Perhaps we thought we could get away with ignoring the relationship between doctors and patients. The Kaiser Health News article, “Efforts to Instill Empathy Among Doctors is Paying Dividends,” explains why we can’t.
Patient satisfaction scores and reimbursements aside, this relationship was once considered the cornerstone of quality care.
Doctors are healers but in recent years many have been reduced to diagnosticians, electronic medical records (EMR) data entry clerks, and health insurance appeal wranglers. They are so much more than that, but with 7 to 15 minutes per patient, it’s a challenge to fit in what used to be an intimate relationship with patients.

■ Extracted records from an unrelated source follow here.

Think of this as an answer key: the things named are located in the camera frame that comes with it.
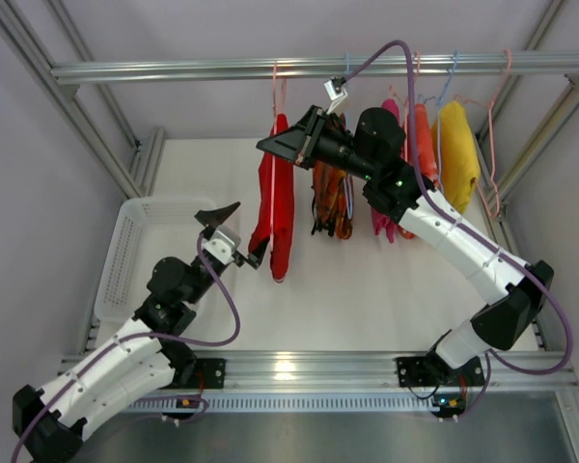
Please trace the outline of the red trousers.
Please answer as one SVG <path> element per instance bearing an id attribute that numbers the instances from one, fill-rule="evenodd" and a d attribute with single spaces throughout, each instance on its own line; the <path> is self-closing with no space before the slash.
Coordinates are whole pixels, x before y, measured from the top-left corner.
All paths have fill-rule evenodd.
<path id="1" fill-rule="evenodd" d="M 264 242 L 270 243 L 270 206 L 271 206 L 271 164 L 272 154 L 265 152 L 258 168 L 261 204 L 258 223 L 251 234 L 248 251 L 253 253 Z M 276 205 L 276 244 L 270 250 L 270 270 L 272 279 L 281 283 L 289 270 L 290 251 L 294 225 L 294 178 L 293 165 L 279 158 L 279 193 Z"/>

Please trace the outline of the pink hanger with red trousers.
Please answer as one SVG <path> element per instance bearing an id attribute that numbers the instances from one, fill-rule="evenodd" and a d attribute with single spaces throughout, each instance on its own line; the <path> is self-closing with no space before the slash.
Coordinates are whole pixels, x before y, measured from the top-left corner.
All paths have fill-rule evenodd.
<path id="1" fill-rule="evenodd" d="M 272 70 L 272 112 L 273 112 L 273 134 L 281 132 L 280 116 L 285 114 L 285 102 L 287 94 L 287 79 L 279 77 L 279 65 L 275 61 Z M 271 164 L 271 206 L 270 206 L 270 245 L 274 251 L 276 244 L 276 205 L 279 193 L 279 158 L 274 155 Z"/>

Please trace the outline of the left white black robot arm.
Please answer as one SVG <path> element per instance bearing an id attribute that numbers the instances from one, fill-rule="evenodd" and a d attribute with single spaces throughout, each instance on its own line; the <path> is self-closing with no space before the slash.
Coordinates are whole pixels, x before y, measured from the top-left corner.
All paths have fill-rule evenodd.
<path id="1" fill-rule="evenodd" d="M 239 207 L 198 211 L 203 229 L 191 262 L 161 259 L 148 297 L 112 338 L 42 387 L 26 385 L 14 394 L 12 461 L 27 450 L 36 462 L 68 462 L 99 427 L 144 395 L 191 385 L 197 341 L 183 333 L 196 317 L 193 306 L 214 286 L 228 291 L 221 276 L 231 265 L 262 263 L 265 247 L 242 254 L 239 236 L 225 225 Z"/>

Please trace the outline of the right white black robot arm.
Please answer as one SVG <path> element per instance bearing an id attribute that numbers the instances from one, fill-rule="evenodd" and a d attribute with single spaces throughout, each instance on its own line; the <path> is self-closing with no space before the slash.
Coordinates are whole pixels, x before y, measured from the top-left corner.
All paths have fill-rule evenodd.
<path id="1" fill-rule="evenodd" d="M 443 335 L 422 363 L 439 382 L 491 349 L 510 350 L 537 317 L 553 279 L 544 261 L 534 265 L 497 247 L 465 222 L 433 183 L 400 151 L 405 132 L 390 111 L 365 110 L 355 131 L 336 114 L 312 106 L 300 121 L 257 143 L 303 169 L 317 163 L 365 180 L 363 195 L 376 211 L 422 238 L 475 288 L 485 305 Z"/>

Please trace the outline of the orange black patterned trousers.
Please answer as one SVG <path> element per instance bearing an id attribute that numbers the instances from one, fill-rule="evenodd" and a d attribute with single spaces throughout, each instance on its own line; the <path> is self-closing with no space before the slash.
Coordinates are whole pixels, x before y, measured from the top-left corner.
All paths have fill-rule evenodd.
<path id="1" fill-rule="evenodd" d="M 320 161 L 313 169 L 314 197 L 311 235 L 326 232 L 330 237 L 348 240 L 353 232 L 353 180 L 344 170 Z"/>

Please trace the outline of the orange white tie-dye trousers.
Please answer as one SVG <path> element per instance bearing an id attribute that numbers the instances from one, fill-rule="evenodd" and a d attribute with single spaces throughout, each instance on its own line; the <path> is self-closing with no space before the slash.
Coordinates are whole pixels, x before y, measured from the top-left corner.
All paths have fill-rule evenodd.
<path id="1" fill-rule="evenodd" d="M 423 103 L 414 105 L 418 160 L 423 176 L 435 187 L 439 187 L 438 167 L 435 159 L 427 108 Z"/>

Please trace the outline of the magenta trousers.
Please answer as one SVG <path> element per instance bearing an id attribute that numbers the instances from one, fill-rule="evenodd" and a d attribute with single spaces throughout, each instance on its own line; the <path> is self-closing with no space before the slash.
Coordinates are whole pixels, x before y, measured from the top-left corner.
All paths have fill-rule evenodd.
<path id="1" fill-rule="evenodd" d="M 394 115 L 401 132 L 405 133 L 397 103 L 392 98 L 387 98 L 382 102 L 381 107 Z M 371 215 L 374 234 L 380 235 L 383 232 L 388 242 L 393 244 L 395 242 L 398 225 L 392 222 L 389 217 L 377 212 L 374 208 L 371 209 Z"/>

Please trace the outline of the yellow trousers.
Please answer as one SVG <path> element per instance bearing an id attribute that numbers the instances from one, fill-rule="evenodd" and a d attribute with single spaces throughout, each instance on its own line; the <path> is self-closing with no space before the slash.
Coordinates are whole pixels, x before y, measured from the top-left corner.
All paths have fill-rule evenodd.
<path id="1" fill-rule="evenodd" d="M 473 198 L 481 168 L 465 108 L 456 100 L 446 104 L 431 127 L 439 182 L 449 204 L 465 213 Z"/>

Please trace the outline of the blue hanger with yellow trousers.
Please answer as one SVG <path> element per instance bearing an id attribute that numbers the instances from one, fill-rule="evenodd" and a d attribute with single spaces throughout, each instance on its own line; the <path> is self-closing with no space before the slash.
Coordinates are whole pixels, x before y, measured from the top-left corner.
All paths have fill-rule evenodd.
<path id="1" fill-rule="evenodd" d="M 441 154 L 441 111 L 444 106 L 444 101 L 449 93 L 449 89 L 451 87 L 452 81 L 455 78 L 455 73 L 459 64 L 460 52 L 458 50 L 455 51 L 453 55 L 453 63 L 450 69 L 447 72 L 447 80 L 439 94 L 439 96 L 425 96 L 423 94 L 419 94 L 418 101 L 423 104 L 427 104 L 430 101 L 435 102 L 435 109 L 436 109 L 436 117 L 435 117 L 435 127 L 436 127 L 436 143 L 435 143 L 435 155 L 436 155 L 436 166 L 437 166 L 437 180 L 441 190 L 444 190 L 442 184 L 442 154 Z"/>

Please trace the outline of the empty pink hanger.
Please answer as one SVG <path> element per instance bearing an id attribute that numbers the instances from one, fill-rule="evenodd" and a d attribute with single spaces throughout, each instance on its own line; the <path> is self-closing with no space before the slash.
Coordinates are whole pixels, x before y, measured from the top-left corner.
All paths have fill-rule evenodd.
<path id="1" fill-rule="evenodd" d="M 507 58 L 506 67 L 503 72 L 503 75 L 496 87 L 495 91 L 493 92 L 491 99 L 487 103 L 483 103 L 477 101 L 475 99 L 466 98 L 462 95 L 455 95 L 454 100 L 458 101 L 462 104 L 474 104 L 477 106 L 481 106 L 487 110 L 487 135 L 488 135 L 488 143 L 489 143 L 489 154 L 490 154 L 490 171 L 489 171 L 489 182 L 492 187 L 493 193 L 493 201 L 494 204 L 490 205 L 487 201 L 485 194 L 482 188 L 477 185 L 478 192 L 482 201 L 482 205 L 485 207 L 487 215 L 491 219 L 496 219 L 500 216 L 501 211 L 501 199 L 499 194 L 499 187 L 497 186 L 497 182 L 495 180 L 496 174 L 496 155 L 495 155 L 495 141 L 494 141 L 494 106 L 498 100 L 498 96 L 501 93 L 503 87 L 505 86 L 509 76 L 510 70 L 512 65 L 512 52 L 510 49 L 505 49 L 504 54 Z"/>

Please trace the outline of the white plastic perforated basket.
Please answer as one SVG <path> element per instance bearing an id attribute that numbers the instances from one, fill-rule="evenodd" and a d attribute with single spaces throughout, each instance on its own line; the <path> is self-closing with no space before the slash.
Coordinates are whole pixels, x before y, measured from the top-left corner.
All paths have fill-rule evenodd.
<path id="1" fill-rule="evenodd" d="M 148 297 L 147 283 L 160 260 L 173 257 L 191 262 L 203 229 L 195 215 L 214 208 L 214 200 L 190 196 L 153 196 L 123 203 L 97 290 L 96 318 L 124 323 Z"/>

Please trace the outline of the aluminium hanging rail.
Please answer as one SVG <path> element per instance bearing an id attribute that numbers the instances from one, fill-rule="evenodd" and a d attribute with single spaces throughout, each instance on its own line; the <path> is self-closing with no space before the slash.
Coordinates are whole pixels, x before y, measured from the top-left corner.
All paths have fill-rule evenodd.
<path id="1" fill-rule="evenodd" d="M 350 75 L 397 77 L 406 74 L 405 58 L 387 54 L 366 69 L 364 57 L 242 58 L 158 62 L 82 62 L 58 64 L 50 71 L 61 85 L 113 84 L 127 82 L 170 82 L 209 80 L 322 78 Z M 423 55 L 413 59 L 413 68 L 424 77 L 454 75 L 579 75 L 579 51 L 506 51 Z"/>

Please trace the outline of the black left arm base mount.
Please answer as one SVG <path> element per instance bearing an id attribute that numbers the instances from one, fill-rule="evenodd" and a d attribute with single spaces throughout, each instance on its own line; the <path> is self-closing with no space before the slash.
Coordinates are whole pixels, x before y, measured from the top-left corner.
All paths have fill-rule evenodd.
<path id="1" fill-rule="evenodd" d="M 226 360 L 223 358 L 195 359 L 179 368 L 170 386 L 173 389 L 222 390 L 225 386 Z"/>

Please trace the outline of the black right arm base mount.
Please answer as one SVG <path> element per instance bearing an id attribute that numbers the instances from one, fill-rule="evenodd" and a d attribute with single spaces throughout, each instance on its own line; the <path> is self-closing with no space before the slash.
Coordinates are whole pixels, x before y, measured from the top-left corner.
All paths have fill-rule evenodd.
<path id="1" fill-rule="evenodd" d="M 436 356 L 397 357 L 396 367 L 402 388 L 437 387 L 447 382 L 448 366 Z"/>

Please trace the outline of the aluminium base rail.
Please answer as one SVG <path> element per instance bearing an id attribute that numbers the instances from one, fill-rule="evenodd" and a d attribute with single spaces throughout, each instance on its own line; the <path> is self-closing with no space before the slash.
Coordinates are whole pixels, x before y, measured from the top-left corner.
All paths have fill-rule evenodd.
<path id="1" fill-rule="evenodd" d="M 397 358 L 409 352 L 199 351 L 199 358 L 226 361 L 224 390 L 236 393 L 400 392 Z M 494 356 L 490 392 L 576 390 L 573 366 L 549 375 L 527 375 Z"/>

The changing face of health care has whittled down doctors’ relationships with patients to close encounters-of-the-impersonal kind. Physicians are fleeing their practices, selling them to hospitals, moving into concierge medicine, and more. Many are frustrated with how healthcare has changed the way they practice medicine. Some have found ways to salvage it.
A physician friend recently revealed to me that she doesn’t leave her office until 7:30 or 8 p.m. each night because of the EMR data entry program dictated by the hospital corporation that purchased her practice. She now has massive computer screens in each exam room. In her office, a towering computer screen looms over her desk. Seated in her once-comfortable office, I was startled by its presence.
With a sigh, she said, “It takes so much time to input patient information into the computerized forms. I can’t just type it out. I’m pigeonholed into forms and boxes that don’t allow me to just type in notes.”
With a dying patient, I wonder how much time doctors have to spend listening, waiting for patients to ask the questions instead of harnessing the conversations with their own. Atul Gawande so poignantly pointed out in his PBS/Frontline interview, Hope is Not a Plan, that conversations about end of life must include sitting with patients to allow them the space to reveal what is most important to them in their final days.
Dying is a lonely business for patients, which is why Jeremy Force, the first-year oncology student from the Kaiser Health News article, was so important to the dying cancer patient. He allowed for meaningful impact with that patient just by being present, by validating her experience, listening intently, and offering empathy. If that wasn’t life changing for him as well as the patient, I don’t know what is.
Jeremy Force used strategies he’d learned in a day-long course by Oncotalk, which is required of Duke University’s oncology fellows, as well as by University of Pittsburgh and several other medical schools. Dr. Force acknowledged what his patient was going through, provided empathy and employed active listening skills. In essence, he paved the way for the all important doctor-patient relationship.
A few days later, Jeremy Force ran into his patient in the hall of the hospital. She conveyed her appreciation and gratitude for his approach. The key, of course, is Force as a human being, ultimately revealed by his response. He said, “It was an honor.”
Maybe all doctors and patients can learn from this, push for the relationship between doctors and patients to be valued over data entry and reimbursements. We have to try.
Martine Ehrenclou is a patient advocate. She is the author of Critical Conditions: The Essential Hospital Guide to Get Your Loved One Out Alive and The Take-Charge Patient.